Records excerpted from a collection
□ □ □

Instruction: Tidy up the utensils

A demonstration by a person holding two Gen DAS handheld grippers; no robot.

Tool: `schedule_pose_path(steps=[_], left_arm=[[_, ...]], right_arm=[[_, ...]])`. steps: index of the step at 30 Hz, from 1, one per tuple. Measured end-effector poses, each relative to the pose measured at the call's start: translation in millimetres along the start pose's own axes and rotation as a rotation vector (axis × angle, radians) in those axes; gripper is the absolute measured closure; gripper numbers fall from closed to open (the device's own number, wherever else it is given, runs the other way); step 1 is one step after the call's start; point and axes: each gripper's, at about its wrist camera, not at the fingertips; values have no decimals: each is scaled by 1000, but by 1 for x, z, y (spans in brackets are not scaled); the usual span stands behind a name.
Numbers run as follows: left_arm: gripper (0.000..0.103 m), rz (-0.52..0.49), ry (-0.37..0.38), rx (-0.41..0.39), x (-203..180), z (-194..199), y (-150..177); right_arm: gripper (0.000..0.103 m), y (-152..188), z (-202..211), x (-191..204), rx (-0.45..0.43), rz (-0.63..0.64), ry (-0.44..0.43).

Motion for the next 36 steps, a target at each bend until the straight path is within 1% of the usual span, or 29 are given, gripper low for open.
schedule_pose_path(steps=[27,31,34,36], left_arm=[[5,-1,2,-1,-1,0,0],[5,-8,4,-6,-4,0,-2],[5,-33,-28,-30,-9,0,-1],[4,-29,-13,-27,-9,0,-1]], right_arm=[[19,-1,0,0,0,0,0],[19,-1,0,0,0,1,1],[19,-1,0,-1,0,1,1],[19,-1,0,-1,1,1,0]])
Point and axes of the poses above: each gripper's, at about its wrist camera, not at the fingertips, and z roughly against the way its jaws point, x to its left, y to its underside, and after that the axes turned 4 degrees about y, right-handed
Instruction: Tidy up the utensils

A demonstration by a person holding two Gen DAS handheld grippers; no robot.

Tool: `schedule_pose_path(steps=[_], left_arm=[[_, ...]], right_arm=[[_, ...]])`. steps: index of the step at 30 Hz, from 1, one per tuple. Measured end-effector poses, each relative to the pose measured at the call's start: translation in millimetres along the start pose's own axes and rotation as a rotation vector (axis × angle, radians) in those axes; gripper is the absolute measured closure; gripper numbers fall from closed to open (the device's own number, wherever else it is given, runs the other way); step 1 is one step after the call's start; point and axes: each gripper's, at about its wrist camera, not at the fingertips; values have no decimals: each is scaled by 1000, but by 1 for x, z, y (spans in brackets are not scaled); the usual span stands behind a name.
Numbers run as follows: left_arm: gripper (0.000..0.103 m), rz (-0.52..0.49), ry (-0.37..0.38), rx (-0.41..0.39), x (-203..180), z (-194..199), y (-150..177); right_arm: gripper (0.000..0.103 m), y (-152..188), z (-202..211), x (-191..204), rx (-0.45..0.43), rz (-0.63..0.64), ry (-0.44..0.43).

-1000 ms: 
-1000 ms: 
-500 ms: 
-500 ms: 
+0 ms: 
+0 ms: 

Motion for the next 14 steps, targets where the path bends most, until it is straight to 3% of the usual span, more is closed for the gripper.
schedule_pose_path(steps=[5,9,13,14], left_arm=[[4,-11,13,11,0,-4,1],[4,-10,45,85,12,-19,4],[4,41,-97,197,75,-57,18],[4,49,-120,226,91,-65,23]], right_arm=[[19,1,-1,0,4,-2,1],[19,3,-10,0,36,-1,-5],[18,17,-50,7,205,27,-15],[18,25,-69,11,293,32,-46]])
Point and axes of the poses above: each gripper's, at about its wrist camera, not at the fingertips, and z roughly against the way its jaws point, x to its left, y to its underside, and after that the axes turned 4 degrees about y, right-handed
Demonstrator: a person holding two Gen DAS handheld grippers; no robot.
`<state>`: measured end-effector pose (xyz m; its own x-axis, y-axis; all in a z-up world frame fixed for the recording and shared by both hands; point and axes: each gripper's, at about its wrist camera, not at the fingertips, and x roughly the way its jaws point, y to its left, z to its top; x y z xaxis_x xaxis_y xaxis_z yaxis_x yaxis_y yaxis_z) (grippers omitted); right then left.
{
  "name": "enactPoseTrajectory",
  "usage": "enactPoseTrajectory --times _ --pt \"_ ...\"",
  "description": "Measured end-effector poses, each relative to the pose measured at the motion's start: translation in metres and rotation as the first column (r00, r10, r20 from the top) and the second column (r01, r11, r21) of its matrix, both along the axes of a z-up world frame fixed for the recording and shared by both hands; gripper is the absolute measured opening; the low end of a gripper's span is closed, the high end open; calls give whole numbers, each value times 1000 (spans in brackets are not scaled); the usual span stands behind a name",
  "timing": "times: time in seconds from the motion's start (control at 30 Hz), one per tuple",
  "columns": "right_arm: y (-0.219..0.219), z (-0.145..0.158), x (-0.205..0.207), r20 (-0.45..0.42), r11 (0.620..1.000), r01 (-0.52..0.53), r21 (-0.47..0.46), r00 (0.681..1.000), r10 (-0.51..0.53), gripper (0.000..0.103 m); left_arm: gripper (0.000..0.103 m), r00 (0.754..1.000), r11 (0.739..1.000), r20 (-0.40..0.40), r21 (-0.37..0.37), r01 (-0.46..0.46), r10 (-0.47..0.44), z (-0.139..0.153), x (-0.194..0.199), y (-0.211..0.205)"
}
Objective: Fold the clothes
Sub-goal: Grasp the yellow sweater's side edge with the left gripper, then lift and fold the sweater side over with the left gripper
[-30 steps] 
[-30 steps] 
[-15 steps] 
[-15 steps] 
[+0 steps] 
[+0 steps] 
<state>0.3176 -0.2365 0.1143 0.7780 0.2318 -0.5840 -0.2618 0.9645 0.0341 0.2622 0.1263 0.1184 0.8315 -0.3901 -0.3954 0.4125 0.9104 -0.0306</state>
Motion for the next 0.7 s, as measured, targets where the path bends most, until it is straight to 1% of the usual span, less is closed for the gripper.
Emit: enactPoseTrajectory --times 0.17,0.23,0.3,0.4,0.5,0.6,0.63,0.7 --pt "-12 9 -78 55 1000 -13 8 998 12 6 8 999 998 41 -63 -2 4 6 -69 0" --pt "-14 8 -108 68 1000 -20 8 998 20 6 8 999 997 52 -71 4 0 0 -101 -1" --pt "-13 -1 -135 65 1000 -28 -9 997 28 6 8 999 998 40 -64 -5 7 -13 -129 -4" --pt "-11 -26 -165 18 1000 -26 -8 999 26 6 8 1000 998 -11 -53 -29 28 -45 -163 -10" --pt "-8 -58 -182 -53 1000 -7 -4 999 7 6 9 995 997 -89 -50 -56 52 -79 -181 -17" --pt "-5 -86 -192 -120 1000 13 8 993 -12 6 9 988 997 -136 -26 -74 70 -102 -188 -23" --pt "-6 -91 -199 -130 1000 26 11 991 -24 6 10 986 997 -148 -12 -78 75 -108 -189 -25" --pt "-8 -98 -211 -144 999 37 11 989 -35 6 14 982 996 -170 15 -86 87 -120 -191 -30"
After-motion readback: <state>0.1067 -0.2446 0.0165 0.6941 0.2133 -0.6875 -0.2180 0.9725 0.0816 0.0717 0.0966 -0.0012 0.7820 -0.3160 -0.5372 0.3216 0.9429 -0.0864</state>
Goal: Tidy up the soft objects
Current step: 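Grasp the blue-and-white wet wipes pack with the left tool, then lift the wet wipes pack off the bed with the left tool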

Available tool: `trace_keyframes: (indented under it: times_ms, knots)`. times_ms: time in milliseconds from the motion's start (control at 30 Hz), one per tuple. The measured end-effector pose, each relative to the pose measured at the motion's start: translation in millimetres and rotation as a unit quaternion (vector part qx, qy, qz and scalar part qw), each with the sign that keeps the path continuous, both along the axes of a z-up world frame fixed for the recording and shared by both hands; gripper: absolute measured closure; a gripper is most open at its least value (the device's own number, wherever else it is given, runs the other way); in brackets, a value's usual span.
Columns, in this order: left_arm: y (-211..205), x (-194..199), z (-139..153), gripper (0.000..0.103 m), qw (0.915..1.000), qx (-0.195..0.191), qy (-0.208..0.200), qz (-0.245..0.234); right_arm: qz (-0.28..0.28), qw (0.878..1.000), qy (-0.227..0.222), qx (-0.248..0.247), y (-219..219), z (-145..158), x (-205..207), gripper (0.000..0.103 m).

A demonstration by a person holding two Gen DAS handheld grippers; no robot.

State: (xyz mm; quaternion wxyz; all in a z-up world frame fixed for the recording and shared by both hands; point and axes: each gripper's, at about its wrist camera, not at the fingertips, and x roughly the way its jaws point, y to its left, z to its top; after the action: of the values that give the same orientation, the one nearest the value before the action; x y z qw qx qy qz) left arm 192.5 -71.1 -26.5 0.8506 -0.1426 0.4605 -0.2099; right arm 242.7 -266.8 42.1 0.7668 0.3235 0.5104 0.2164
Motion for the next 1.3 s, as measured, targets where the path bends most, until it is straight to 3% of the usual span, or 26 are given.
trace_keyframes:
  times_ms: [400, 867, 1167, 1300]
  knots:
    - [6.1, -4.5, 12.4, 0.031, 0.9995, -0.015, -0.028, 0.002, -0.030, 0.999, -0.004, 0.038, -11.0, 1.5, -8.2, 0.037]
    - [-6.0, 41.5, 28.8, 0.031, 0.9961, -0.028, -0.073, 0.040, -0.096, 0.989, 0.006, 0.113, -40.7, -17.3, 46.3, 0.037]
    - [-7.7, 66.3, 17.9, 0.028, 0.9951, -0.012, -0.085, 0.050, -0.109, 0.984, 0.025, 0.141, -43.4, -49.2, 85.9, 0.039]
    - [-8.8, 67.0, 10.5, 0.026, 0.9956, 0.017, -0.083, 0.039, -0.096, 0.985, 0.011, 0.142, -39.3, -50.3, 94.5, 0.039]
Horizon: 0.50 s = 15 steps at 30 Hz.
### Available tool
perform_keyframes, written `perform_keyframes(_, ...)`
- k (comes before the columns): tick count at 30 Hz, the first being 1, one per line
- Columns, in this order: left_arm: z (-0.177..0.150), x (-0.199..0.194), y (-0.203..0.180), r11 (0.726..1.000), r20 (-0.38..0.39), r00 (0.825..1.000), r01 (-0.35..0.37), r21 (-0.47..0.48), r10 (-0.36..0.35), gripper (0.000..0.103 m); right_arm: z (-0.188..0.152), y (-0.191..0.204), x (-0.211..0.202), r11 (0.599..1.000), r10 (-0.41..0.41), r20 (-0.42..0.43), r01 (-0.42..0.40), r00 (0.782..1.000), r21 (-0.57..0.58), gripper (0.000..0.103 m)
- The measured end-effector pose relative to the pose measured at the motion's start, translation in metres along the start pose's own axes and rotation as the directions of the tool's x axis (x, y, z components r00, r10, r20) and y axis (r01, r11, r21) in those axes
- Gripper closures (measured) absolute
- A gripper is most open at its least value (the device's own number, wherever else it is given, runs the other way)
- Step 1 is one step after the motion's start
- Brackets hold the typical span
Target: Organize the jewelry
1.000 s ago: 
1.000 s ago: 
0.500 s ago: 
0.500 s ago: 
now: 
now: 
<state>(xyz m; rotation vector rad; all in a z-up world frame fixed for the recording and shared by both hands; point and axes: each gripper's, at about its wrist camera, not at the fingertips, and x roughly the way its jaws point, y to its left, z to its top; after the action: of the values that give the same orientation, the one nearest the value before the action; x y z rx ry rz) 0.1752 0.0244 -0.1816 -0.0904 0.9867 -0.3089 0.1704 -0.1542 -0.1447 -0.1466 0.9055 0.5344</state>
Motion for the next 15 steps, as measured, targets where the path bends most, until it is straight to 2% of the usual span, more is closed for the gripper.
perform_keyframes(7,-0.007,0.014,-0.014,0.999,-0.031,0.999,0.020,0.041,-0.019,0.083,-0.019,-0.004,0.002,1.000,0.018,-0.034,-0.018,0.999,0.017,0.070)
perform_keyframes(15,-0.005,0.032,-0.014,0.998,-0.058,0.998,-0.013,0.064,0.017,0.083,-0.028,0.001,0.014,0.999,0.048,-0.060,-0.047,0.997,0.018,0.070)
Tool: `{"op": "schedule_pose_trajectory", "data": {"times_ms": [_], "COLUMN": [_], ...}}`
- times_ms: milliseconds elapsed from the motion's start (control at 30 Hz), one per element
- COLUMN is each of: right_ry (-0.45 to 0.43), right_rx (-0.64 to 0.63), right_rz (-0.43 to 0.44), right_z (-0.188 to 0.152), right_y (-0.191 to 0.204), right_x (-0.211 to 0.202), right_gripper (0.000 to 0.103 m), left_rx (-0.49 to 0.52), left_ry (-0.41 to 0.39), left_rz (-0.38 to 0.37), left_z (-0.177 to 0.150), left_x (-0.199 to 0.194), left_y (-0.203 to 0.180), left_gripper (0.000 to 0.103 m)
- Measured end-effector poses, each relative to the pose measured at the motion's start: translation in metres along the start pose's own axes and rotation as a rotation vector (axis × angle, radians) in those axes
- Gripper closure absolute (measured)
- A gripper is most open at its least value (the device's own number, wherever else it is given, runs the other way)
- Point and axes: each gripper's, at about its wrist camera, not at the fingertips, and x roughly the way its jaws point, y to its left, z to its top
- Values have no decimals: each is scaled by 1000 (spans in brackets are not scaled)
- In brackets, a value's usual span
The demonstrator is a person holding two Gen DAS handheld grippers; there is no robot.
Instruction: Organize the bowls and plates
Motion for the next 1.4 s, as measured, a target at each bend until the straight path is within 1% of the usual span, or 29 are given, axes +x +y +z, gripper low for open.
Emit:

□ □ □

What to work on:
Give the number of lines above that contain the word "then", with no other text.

Written answer:
3